Page MenuHomePhabricator

[LV] Vectorize loops where non-phi instructions used outside loop
ClosedPublic

Authored by anna on Aug 15 2018, 7:01 AM.

Details

Summary

Follow up change to rL339703, where we now vectorize loops with non-phi
instructions used outside the loop. Note that the cyclic dependency
identification occurs when identifying reduction/induction vars.

We also need to identify that we do not allow users where the PSCEV information
within and outside the loop are different. This was the fix added in rL307837
for PR33706.

Diff Detail

Repository
rL LLVM

Event Timeline

anna created this revision.Aug 15 2018, 7:01 AM
hiraditya added inline comments.
lib/Transforms/Vectorize/LoopVectorizationLegality.cpp
438 ↗(On Diff #160802)

This would be trivial if we realize that outside user must be in a loop-closed phi node for a valid LCSSA, IIUC @sebpop ?

anna added inline comments.Aug 15 2018, 11:19 AM
lib/Transforms/Vectorize/LoopVectorizationLegality.cpp
438 ↗(On Diff #160802)

We will still need to check if the phi node use is contained in the loop or not. So, at best, it will reduce the number of cases where we will need to do the contains operation.

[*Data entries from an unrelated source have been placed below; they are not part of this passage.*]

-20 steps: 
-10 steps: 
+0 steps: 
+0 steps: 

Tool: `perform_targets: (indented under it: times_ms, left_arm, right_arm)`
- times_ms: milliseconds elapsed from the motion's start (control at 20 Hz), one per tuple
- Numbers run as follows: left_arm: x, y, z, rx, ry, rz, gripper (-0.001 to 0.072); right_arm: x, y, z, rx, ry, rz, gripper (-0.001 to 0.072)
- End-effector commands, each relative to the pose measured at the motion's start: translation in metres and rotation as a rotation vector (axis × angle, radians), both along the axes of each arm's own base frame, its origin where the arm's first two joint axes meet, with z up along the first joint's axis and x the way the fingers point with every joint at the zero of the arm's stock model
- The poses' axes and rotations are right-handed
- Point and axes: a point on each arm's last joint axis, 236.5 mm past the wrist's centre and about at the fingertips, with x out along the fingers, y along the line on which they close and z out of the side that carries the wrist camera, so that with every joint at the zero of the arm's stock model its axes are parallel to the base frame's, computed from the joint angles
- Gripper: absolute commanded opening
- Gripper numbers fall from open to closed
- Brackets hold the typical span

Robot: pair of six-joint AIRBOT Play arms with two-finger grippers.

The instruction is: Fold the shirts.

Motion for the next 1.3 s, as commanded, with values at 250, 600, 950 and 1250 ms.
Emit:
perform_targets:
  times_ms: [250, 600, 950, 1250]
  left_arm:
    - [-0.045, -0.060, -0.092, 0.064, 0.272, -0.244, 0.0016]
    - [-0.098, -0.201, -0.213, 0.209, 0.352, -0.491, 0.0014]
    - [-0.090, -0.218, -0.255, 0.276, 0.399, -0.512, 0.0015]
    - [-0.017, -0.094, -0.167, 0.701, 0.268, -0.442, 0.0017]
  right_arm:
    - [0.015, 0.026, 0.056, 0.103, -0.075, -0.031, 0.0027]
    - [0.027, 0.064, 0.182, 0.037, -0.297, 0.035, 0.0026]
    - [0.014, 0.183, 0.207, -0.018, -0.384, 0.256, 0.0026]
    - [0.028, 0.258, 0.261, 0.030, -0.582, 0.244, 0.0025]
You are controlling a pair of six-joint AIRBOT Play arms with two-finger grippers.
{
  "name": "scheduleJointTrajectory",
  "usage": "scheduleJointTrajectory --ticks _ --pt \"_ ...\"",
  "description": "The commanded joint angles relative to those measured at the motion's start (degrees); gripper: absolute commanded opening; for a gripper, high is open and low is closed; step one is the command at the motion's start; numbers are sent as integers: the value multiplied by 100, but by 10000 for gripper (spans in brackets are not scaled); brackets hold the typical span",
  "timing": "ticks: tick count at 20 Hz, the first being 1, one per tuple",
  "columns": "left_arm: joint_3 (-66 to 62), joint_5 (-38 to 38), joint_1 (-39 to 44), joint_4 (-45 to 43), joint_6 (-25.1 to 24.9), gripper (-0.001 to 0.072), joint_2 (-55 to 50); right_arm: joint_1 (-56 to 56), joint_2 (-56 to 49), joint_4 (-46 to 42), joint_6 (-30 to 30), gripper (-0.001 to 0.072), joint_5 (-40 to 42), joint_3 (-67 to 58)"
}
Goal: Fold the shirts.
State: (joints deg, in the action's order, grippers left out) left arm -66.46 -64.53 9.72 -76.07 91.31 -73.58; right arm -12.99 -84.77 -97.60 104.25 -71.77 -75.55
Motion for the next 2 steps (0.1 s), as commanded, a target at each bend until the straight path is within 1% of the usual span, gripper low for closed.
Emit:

if (isa<PHINode>(UI) && !TheLoop->contains(UI)) {
   LLVM_DEBUG(dbgs() << "LV: Found an outside user for : " << *UI << '\n');
   return true;
}

Feel free to update this if you'd like, outside of this patch.

Ayal added a comment.Aug 15 2018, 3:15 PM

Suggest to update InnerLoopVectorizer::fixLCSSAPHIs() as follows, now that arbitrary values are allowed to be live-out:

unsigned LastLane = Cost->isUniformAfterVectorization(IncomingValue, VF) ? 0 : VF - 1;
Value *lastIncomingValue =
    getOrCreateScalarValue(IncomingValue, {UF - 1, LastLane});
lib/Transforms/Vectorize/LoopVectorizationLegality.cpp
582 ↗(On Diff #160802)

Use PredicateValidOutsideLoop below?

728 ↗(On Diff #160802)

It would now be good to reason about and mark all exits that are not allowed to be live-out, rather than those that are :-). Specifically, Reduction Phi's are on this "not allowed" list, as they represent the one-before-last value, which is not available when vectorized (could possibly be computed by "subtracting" from the final reduced value), unlike the Reduction bump instructions. Induction Phi's and their bumps are, as pointed out here, also on this "not allowed" list when the SCEV predicates cannot be used outside the loop, because the latter are used to pre-compute the live-out values. But such cases could possibly be handled alternatively by extracting from within the loop, similar to internal Instructions, rather than pre-computing. FirstOrderRecurrence Phi's are also currently one the "not allowed" list, unlike their "Previous" value, and could also possibly be handled using extraction. Would be good to confirm that this enumeration is exhaustive.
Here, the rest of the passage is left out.